Directions for this task: Restate the listing below with no word altered.

** Collected data follows **

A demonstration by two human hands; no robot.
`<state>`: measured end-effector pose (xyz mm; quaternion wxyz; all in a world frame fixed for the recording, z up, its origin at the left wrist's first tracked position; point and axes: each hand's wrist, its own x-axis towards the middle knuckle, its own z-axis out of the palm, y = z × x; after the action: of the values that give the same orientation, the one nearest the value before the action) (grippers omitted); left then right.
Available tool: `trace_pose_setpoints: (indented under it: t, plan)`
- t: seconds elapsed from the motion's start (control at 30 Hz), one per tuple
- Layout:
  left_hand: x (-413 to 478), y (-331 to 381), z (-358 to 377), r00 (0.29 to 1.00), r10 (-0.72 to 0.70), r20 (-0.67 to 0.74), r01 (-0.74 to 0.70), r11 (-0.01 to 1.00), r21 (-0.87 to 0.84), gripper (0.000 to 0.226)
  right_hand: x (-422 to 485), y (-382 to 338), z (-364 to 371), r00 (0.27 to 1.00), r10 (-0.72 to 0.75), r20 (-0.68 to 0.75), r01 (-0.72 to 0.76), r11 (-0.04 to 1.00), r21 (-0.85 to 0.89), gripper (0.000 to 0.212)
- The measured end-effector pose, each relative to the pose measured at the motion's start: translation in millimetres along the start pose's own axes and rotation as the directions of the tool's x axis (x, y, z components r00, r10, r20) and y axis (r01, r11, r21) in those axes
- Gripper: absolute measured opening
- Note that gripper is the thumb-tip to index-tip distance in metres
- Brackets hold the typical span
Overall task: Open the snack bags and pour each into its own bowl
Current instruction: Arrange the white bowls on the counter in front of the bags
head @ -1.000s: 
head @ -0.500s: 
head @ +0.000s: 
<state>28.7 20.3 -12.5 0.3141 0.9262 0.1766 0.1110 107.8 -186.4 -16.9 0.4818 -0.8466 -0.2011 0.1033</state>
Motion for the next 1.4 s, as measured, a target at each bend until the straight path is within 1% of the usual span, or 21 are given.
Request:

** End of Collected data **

Reply to the task:
A demonstration by two human hands; no robot.
`<state>`: measured end-effector pose (xyz mm; quaternion wxyz; all in a world frame fixed for the recording, z up, its origin at the left wrist's first tracked position; point and axes: each hand's wrist, its own x-axis towards the middle knuckle, its own z-axis out of the palm, y = z × x; after the action: of the values that give the same orientation, the one nearest the value before the action) (grippers omitted); left then right.
Available tool: `trace_pose_setpoints: (indented under it: t, plan)`
- t: seconds elapsed from the motion's start (control at 30 Hz), one per tuple
- Layout:
  left_hand: x (-413 to 478), y (-331 to 381), z (-358 to 377), r00 (0.29 to 1.00), r10 (-0.72 to 0.70), r20 (-0.67 to 0.74), r01 (-0.74 to 0.70), r11 (-0.01 to 1.00), r21 (-0.87 to 0.84), gripper (0.000 to 0.226)
  right_hand: x (-422 to 485), y (-382 to 338), z (-364 to 371), r00 (0.27 to 1.00), r10 (-0.72 to 0.75), r20 (-0.68 to 0.75), r01 (-0.72 to 0.76), r11 (-0.04 to 1.00), r21 (-0.85 to 0.89), gripper (0.000 to 0.212)
- The measured end-effector pose, each relative to the pose measured at the motion's start: translation in millimetres along the start pose's own axes and rotation as the directions of the tool's x axis (x, y, z components r00, r10, r20) and y axis (r01, r11, r21) in those axes
- Gripper: absolute measured opening
- Note that gripper is the thumb-tip to index-tip distance in metres
- Brackets hold the typical span
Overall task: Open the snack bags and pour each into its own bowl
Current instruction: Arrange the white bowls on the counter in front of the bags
head @ -1.000s: 
head @ -0.500s: 
head @ +0.000s: 
<state>28.7 20.3 -12.5 0.3141 0.9262 0.1766 0.1110 107.8 -186.4 -16.9 0.4818 -0.8466 -0.2011 0.1033</state>
Motion for the next 1.4 s, as measured, a target at each bend until the straight path is within 1% of the usual span, or 21 are given.
Request:

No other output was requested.